Облокачиваюсь на перила, закрываю глаза. В голове хаос. Разве я мог допустить, что обычная встреча перевернёт всю мою жизнь? Как эта девушка смогла проникнуть так глубоко в моё сердце?

Оборачиваюсь. Она всё ещё там, сидит в том же шезлонге, только теперь выглядит совершенно иначе. Бледная, с огромными, невозможно огромными глазами. В них читается ужас… и надежда. Две противоположности, которые делают её ещё более притягательной.

— Что вы хотите? — шепчет она едва слышно, и её голос проникает прямо в душу.

Делаю шаг к ней. Потом ещё один.

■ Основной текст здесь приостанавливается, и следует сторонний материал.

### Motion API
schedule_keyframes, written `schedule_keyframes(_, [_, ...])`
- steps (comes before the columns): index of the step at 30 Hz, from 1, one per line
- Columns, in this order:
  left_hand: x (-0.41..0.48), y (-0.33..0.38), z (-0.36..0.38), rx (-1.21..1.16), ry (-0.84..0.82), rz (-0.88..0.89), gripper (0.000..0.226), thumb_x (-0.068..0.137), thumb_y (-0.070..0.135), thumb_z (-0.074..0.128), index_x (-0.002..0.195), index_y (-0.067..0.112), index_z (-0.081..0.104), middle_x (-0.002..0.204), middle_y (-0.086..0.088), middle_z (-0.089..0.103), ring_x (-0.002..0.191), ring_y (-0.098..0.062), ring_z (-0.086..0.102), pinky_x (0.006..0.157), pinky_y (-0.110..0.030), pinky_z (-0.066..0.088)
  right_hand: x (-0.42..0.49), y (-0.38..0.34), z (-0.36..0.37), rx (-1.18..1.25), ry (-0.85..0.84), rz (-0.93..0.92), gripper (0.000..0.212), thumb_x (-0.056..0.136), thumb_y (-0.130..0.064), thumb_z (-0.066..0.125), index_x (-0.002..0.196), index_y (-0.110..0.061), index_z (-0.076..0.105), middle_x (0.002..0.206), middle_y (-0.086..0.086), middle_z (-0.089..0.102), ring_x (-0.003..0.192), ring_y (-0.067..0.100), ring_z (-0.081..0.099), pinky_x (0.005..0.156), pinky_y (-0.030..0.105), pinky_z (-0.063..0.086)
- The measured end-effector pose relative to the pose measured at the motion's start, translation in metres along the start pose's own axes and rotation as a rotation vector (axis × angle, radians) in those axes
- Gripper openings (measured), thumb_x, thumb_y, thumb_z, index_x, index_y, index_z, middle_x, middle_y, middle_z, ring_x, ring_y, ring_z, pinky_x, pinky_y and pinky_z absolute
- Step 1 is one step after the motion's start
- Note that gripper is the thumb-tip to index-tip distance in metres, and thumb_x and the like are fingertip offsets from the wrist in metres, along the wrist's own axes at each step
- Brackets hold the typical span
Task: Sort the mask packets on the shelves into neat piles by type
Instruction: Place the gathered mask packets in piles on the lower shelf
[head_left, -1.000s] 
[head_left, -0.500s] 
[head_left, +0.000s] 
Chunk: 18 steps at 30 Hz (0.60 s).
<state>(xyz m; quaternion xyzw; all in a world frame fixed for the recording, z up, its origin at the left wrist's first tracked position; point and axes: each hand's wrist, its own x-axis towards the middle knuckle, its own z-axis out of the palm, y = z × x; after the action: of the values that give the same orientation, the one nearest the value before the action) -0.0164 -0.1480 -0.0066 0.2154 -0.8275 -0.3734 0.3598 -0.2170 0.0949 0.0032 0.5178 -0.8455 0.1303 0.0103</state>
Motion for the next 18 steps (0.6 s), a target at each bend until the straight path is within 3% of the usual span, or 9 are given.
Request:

Каждый шаг даётся с трудом, будто иду против течения бурного потока. Останавливаюсь в двух шагах, не решаясь приблизиться.

— Хочу невозможного, Соня, — произношу медленно, тщательно подбирая слова. — Хочу вас. Не на две недели. Не как мимолётный роман. Я не знаю как, не знаю, что будет дальше… Но я хочу попробовать. Если… если вы тоже этого хотите.

Мой голос дрожит. Я, Артур Пронский, который не боится никого и ничего, дрожит перед хрупкой девушкой. Впервые в жизни я чувствую себя таким уязвимым. Артур Пронский, человек, который всегда держит ситуацию под контролем, сейчас стоит перед ней и не может справиться с собственными эмоциями.